__Problem to work on__
Word for word, restate the lines from the one holding "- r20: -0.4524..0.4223" through the end of the data below, including both endpoints and nothing more.

__Data section__
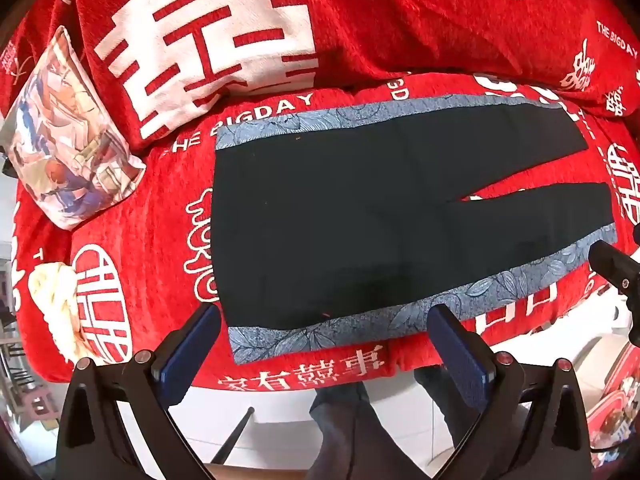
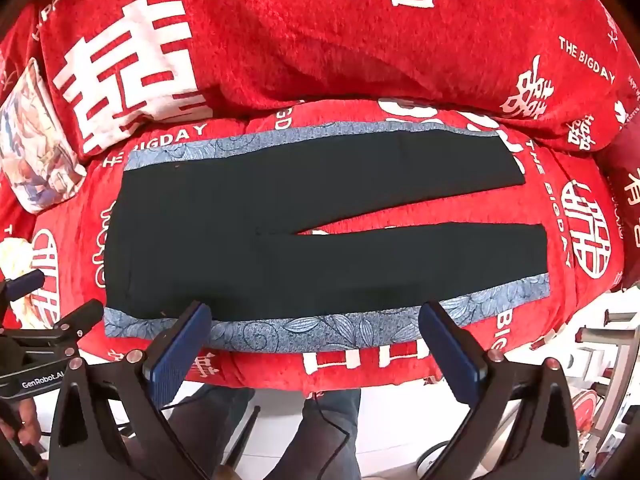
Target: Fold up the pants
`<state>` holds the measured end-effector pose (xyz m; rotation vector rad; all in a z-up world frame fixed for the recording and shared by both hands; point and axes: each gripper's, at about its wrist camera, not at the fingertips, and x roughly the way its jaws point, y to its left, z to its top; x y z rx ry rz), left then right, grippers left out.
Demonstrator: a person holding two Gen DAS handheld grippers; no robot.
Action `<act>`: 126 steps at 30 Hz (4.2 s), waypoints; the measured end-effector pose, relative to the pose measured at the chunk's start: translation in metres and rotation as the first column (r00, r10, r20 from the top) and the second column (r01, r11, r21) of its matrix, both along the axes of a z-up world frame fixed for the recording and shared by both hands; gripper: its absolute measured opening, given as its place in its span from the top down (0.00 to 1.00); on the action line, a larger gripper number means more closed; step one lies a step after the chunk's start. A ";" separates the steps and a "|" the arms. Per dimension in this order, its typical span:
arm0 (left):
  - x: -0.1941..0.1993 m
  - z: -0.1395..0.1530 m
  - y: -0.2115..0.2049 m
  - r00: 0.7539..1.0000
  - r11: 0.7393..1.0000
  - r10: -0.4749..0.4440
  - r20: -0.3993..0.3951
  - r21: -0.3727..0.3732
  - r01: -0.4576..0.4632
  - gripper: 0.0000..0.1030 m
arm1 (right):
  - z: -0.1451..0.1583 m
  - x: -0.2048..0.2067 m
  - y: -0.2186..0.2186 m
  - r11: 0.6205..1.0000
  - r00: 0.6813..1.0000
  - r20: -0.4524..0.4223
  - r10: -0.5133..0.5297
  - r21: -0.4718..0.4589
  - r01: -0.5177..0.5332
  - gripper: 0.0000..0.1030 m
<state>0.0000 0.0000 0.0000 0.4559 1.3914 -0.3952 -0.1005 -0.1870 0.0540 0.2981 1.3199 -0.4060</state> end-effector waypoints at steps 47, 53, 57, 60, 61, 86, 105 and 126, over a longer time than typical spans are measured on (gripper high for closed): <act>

__Answer to this problem__
  - r20: -0.4524..0.4223
  - r10: -0.5133..0.5297
  - r21: -0.4718..0.4589
  - r01: -0.5177..0.5332
  - gripper: 0.0000..0.1030 m
<state>0.0000 0.0000 0.0000 0.4559 1.3914 -0.3952 -0.1005 -0.1870 0.0540 0.2981 1.3199 -0.4060</state> end-effector waypoints at steps 47, 53, 57, 60, 61, 86, 105 and 126, over a longer time than typical spans are measured on (gripper high for closed): <act>

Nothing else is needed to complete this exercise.